But those who opt for surgery over rehabilitation account for abnormally large portion of spending
A recent study found that patients receiving a first-time diagnosis of lower back pain or lower extremity pain can assume a significant economic burden by refusing to following guidelines and receiving surgery before exhausting therapy options.
According to the study, only 1.2 percent of newly diagnosed patients receive surgery in the first 12 months. But at the same time, that group accounted for more than 25 percent of total expenditures within the study.
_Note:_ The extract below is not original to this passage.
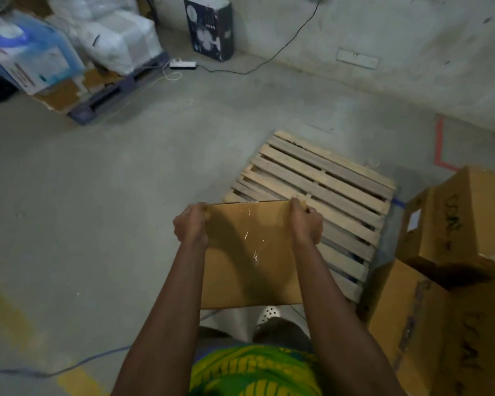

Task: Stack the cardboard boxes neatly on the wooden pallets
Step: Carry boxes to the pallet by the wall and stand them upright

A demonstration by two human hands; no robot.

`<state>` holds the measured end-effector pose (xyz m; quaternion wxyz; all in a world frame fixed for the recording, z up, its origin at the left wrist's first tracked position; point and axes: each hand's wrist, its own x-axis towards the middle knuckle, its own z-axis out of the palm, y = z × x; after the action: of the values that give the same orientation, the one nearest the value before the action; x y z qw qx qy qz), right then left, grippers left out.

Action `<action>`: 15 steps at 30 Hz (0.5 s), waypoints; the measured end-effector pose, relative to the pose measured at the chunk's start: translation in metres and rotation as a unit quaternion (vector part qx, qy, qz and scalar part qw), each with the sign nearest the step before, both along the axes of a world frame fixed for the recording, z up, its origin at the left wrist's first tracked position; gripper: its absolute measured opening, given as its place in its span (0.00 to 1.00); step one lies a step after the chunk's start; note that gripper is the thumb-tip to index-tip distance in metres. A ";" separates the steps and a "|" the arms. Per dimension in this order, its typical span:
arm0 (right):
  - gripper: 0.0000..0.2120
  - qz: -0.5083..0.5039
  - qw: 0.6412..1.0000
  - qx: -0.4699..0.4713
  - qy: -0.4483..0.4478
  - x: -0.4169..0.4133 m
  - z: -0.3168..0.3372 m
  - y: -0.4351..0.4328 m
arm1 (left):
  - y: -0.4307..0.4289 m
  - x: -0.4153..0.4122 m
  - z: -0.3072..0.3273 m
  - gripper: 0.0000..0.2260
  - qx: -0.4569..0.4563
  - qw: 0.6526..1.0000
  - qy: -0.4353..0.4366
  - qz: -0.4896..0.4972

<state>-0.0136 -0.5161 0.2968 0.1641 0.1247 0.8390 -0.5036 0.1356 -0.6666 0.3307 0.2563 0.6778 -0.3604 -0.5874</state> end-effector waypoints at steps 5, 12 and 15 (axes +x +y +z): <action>0.27 -0.021 0.999 0.032 0.002 -0.013 0.000 -0.073 | -0.080 -0.022 -0.001 0.07 0.014 1.000 0.012 -0.021; 0.31 -0.132 0.988 0.074 -0.011 -0.010 -0.023 -0.182 | -0.205 -0.057 -0.011 0.12 0.032 0.991 0.015 -0.132; 0.32 -0.176 0.981 0.081 -0.024 0.001 -0.018 -0.218 | -0.249 -0.072 -0.004 0.11 0.036 0.985 0.010 -0.166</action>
<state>-0.0121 -0.7341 0.2788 0.0826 0.2956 0.8379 -0.4514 0.0635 -0.9155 0.3263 0.1342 0.6118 -0.4440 -0.6408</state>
The primary outcome was a continuous variable denoting total health care depending at 6 and 12 months following a new diagnosis of lower back pain (LBP) or lower extremity pain (LEP). Investigators reported costs according to whether patients received spinal surgery, patterns of conservative management, and types of health care services used. Investigators defined costs as total eligible charges prior to reductions, including both patient and health plan share of payments.
After analysis, investigators found that more than 55 percent of all study patients received no intervention. Patients within the nonsurgical cohort were less likely to:
- visit primary care practitioners (69.7% versus 93%)
- physical therapists (6.9% versus 26%)
But they were more likely to:
- visit chiropractors (12.5% versus 9.3%).
The biggest takeaway was while people who did not receive surgery accounted for 98.8 percent of the study population, they only accounted for 70.8 percent of total spending at 12 months.